The roots of Laubin's work go deep, with immediate references to Cockerell's A Tribute to Sir Christopher Wren and to Joseph Gandy's 1818 Public and Private Buildings Executed by Sir John Soane. (Gandy's bizarre Soane's Bank of England as a ruin, 1830 is the header image for this post - see Where London Stood for detail, a ground plan for comparison, and Let there be light for more about Gandy).

The capriccio form - fantasy compositions based on architecture - dates even further back, exponents including Marco Ricci (see A Capriccio of Roman ruins, 1720s) and Giovanni Paolo Pannini (see his 1758 Picture gallery with views of ancient Rome).

Other artists of related interest: William Marlow, whose Capriccio: St Paul's and a Venetian Canal (circa 1795) juxtaposes a London skyline with a Venice foreground; Emily Allchurch, some of whose urban images definitely come under the capriccio category, particularly the Settings series that reconstruct Old Masters paintings using architectural detail from contemporary London (see The Tower of London (after Breugel)) and the Urban Chiaroscuro series that similarly reimagine Piranesi's Carceri d'invenzione series (themselves capricci-style); and Agostino Arrivabene, whose landscapes include capricci of the ruins of strange monumental architecture - it's unclear if it's alien or far-future (see Capriccio con ruderi di città ideale - Capriccio with ruins of an ideal city).

Addendum: in the comments, thatsticksandstonesshouldfall (to whose blog I've linked) recommended also "Monsù Desiderio", the pseudonym for the collaborative works of François de Nomé and Didier Barra in the early 1600s.
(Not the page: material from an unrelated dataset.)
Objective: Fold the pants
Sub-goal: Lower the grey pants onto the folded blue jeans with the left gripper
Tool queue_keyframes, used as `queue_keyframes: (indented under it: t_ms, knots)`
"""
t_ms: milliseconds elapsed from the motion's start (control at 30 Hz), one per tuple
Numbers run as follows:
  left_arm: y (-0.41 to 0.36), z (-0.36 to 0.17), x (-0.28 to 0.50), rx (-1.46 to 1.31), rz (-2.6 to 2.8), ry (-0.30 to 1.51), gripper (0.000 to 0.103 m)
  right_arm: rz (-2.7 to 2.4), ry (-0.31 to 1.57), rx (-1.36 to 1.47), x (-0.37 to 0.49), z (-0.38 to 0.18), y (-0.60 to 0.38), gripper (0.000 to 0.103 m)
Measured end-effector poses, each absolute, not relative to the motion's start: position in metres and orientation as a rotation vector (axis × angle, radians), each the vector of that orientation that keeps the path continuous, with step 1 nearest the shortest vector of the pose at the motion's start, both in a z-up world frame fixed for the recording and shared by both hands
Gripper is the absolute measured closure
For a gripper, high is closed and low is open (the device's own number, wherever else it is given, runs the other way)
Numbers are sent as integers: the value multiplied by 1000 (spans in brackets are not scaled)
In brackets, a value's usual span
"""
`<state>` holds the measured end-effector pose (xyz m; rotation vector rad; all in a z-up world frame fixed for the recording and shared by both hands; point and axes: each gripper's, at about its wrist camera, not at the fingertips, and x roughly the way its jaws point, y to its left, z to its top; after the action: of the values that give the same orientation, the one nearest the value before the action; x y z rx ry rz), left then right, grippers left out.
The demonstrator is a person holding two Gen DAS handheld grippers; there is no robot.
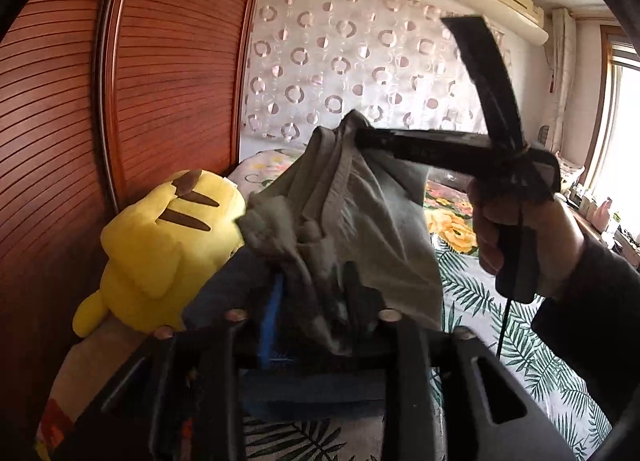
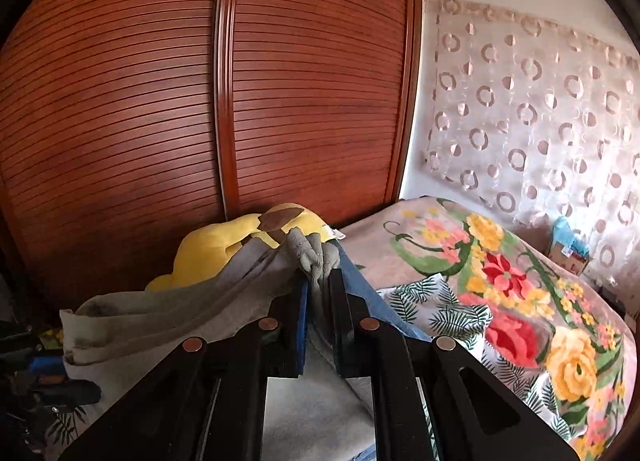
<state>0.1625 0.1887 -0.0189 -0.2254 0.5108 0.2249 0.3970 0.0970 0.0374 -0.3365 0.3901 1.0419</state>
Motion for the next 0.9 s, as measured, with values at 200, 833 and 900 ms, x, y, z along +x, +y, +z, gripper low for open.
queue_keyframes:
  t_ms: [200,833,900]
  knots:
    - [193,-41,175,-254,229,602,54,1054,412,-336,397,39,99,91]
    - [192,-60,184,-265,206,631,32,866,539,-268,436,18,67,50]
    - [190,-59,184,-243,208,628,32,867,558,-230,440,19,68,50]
Apart from more traditional capricci, he/they "also painted buildings in the actual moment of their destruction, which are wonderfully mind-blowing". See the post there expanding on his/their work, On the shore at Utica.

Addendum 2: this is not architectural, but I was just looking at Dramatis Personae of the History and Exploration of the Greater Himalaya, Karakoram, Pamirs, Hindu-Kush, Tibet, Afghanistan, High Tartary and Surrounding Territories, up to 1921, which a scan of pleasant print depicting the relative heights of various mountains in a style resembling those architectural composites. See A Comparative View of the Principal Mountains in the World with their Altitudes (from the Thos. Starling "Family Cabinet Atlas" London, Bull & Co., 1820/1830?). Actually, on closer observation it's a tiny bit architectural; you can just see the Pyramids (Africa no. 1) at bottom left.